Я как-то спросил А. Т., могу ли я, печась о журнале, рекомендовать ему вещи, которые мне особенно нравятся. А. Т. очень приветливо пригласил меня это делать. Два раза я воспользовался полученным правом – и не только неудачно, но отягощающе для моих отношений с журналом.
Первый раз – ещё в медовый наш месяц, в декабре 1962. Я убедил В. Т. Шаламова подобрать те стихи «Из колымских тетрадей» и «Маленькие поэмы», которые казались мне безусловными, и передал их А. Т. через секретаря в закрытом пакете.

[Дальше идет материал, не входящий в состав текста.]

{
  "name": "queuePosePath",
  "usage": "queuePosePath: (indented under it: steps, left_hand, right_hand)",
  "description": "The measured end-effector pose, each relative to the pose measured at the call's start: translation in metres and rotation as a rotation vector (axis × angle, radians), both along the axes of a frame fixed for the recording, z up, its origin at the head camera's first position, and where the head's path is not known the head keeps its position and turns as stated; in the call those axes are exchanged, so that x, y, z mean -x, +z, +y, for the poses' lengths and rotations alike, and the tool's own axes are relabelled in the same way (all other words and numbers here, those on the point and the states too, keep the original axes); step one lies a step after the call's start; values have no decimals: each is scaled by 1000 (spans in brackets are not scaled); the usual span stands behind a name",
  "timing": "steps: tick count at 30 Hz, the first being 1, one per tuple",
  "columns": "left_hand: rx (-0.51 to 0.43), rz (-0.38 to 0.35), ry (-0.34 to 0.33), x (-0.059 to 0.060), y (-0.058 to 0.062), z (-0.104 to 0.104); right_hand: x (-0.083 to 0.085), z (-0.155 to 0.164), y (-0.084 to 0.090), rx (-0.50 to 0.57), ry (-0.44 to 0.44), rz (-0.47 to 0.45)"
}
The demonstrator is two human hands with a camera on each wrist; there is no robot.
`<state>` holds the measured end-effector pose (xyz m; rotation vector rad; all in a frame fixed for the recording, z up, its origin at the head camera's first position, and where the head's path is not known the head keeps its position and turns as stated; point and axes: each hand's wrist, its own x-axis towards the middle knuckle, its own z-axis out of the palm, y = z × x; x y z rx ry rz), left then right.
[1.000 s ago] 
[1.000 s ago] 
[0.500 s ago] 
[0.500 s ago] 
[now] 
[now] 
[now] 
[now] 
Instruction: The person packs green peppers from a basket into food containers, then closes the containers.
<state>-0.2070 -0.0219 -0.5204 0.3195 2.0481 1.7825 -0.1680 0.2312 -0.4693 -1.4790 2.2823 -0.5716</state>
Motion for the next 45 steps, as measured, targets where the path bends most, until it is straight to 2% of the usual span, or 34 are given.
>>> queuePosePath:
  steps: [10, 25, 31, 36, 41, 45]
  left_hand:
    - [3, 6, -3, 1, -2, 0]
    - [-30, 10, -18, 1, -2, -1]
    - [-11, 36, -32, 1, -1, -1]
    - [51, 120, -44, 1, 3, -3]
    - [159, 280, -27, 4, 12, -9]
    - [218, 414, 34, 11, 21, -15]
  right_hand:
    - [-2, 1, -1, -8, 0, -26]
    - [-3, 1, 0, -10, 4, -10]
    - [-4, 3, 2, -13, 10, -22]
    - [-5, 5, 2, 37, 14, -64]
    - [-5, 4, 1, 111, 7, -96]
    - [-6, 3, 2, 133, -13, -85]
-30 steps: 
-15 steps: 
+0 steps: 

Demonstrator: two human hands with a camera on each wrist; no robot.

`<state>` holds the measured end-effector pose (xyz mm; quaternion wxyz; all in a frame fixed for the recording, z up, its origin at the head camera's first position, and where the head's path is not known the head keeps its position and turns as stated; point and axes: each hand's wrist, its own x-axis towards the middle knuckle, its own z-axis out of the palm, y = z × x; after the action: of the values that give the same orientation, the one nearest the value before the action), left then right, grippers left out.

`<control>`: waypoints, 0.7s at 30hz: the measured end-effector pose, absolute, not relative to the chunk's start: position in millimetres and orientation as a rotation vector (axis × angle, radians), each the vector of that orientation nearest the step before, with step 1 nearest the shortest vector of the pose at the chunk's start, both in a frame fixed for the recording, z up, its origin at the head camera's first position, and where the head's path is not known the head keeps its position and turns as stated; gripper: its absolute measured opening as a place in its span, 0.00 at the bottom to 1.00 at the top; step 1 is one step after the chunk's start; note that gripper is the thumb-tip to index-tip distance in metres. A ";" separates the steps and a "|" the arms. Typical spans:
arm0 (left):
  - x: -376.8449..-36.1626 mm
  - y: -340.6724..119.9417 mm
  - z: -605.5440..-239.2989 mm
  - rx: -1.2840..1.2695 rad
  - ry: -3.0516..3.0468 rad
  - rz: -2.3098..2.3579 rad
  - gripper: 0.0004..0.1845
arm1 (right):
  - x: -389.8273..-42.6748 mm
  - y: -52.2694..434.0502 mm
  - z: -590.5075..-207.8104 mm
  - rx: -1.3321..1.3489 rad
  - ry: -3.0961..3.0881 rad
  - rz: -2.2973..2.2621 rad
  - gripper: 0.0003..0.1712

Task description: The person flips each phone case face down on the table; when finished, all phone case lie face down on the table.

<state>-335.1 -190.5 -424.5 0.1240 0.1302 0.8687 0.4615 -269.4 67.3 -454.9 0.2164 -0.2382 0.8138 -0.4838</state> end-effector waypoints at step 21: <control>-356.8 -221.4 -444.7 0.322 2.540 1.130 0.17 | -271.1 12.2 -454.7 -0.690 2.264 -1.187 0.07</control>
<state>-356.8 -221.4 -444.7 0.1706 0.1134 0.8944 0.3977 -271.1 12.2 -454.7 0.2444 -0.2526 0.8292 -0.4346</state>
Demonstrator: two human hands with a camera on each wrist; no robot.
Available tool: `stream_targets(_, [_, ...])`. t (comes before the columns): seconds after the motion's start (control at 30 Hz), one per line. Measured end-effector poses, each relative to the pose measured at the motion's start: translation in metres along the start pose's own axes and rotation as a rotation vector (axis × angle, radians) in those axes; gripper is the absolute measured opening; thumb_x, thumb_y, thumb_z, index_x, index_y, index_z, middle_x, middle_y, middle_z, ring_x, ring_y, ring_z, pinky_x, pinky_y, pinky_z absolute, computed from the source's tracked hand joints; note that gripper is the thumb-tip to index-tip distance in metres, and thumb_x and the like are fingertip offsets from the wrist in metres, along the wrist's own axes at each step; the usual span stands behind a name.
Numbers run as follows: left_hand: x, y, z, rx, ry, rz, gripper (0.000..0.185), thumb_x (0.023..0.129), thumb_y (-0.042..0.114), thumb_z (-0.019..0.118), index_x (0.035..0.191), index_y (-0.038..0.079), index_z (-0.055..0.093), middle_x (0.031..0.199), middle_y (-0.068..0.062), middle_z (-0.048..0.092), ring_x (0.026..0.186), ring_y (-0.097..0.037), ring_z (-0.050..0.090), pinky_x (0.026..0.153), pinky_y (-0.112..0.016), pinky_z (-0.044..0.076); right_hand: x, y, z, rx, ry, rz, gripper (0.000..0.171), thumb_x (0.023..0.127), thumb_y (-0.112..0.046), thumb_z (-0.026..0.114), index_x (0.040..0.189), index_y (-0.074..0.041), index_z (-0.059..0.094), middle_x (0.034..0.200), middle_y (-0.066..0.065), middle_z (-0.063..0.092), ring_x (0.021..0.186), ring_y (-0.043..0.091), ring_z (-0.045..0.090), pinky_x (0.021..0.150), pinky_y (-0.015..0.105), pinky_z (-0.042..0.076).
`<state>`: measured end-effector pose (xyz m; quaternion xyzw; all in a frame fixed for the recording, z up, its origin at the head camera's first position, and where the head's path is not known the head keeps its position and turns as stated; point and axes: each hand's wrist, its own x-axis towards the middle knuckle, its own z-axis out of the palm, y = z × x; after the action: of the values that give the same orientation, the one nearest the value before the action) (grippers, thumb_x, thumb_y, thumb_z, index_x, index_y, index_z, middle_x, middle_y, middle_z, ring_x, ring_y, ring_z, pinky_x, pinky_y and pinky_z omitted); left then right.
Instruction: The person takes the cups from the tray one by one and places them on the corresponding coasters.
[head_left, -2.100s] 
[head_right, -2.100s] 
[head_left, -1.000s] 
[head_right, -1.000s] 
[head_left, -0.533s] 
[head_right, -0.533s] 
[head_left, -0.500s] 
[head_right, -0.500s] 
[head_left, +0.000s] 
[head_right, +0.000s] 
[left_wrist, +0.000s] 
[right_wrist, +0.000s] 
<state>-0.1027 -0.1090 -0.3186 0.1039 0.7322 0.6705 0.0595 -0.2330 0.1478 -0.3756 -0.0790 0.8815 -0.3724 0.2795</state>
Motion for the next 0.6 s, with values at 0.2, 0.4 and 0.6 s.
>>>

Во главе «Нового мира» стоял поэт – а отдел поэзии журнала был скуден, не открыл видного поэтического имени, порой открывал имена некрупные, быстро забываемые. Много внимания уделяя дипломатическому «национальному этикету», печатая переводные стихи поэтов союзных республик[11] или 2–3 маленьких стихотворения какого-нибудь уже известного поэта, он не давал сплотки стихов, которая составила бы направление мысли или формы. Стихотворные публикации «Нового мира» не бывали художественным событием.
В подборке Шаламова были из «Маленьких поэм» – «Гомер» и «Аввакум в Пустозерске», да около 20 стихов, среди которых «В часы ночные, ледяные», «Как Архимед», «Похороны». Для меня, конечно, и фигура самого Шаламова и стихи его не укладывались в область «просто поэзии», – они были из горящей памяти и сердечной боли; это был мой неизвестный и далёкий брат по лагерю; эти стихи он писал, как и я, еле таская ноги, и наизусть, пуще всего таясь от обысков. Из тотального уничтожения всего пишущего в лагерях только и выползло нас меньше пятка.